Requirement ▸ Count how many lines of the material hold "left". Respond with that number alone.

= Beginning of Section =

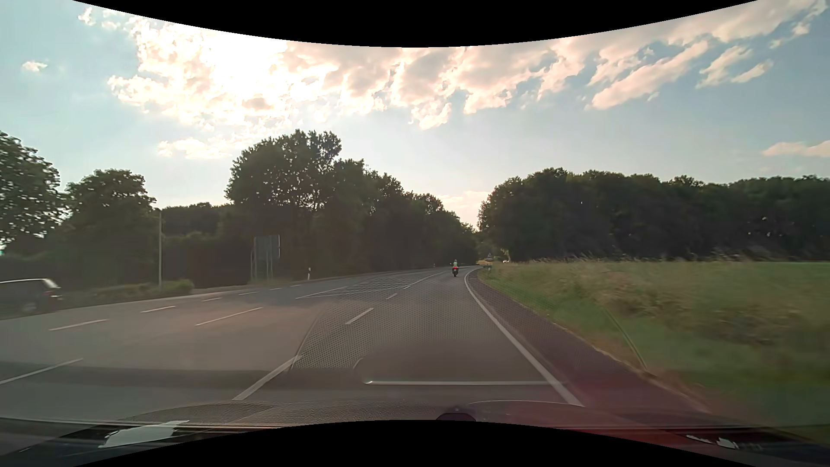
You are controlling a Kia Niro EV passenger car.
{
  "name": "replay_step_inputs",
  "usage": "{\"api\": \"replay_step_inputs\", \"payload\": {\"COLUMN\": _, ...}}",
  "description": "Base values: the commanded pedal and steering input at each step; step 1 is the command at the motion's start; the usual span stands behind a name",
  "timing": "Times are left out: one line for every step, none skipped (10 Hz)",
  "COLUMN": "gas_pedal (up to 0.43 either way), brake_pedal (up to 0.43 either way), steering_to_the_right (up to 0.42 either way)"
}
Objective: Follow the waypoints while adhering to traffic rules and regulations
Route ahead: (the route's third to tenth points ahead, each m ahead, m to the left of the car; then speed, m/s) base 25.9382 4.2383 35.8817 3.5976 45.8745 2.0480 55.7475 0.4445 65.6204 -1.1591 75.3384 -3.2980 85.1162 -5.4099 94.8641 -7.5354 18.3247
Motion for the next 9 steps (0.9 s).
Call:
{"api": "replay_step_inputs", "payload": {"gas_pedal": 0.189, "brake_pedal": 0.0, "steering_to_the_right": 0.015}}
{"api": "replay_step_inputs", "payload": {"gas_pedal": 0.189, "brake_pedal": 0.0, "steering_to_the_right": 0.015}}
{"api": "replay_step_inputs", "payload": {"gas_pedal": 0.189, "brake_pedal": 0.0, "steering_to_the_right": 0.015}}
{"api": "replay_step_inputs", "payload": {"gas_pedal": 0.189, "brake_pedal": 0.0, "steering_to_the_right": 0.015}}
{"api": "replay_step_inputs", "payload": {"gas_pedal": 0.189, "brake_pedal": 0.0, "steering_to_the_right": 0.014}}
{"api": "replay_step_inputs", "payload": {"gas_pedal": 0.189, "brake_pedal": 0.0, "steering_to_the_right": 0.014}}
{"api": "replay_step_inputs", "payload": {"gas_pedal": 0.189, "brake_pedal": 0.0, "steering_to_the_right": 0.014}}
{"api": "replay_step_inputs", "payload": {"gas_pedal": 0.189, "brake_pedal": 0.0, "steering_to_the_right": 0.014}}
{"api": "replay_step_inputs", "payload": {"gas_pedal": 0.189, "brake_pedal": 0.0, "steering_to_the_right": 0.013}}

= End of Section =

Result ▸ 2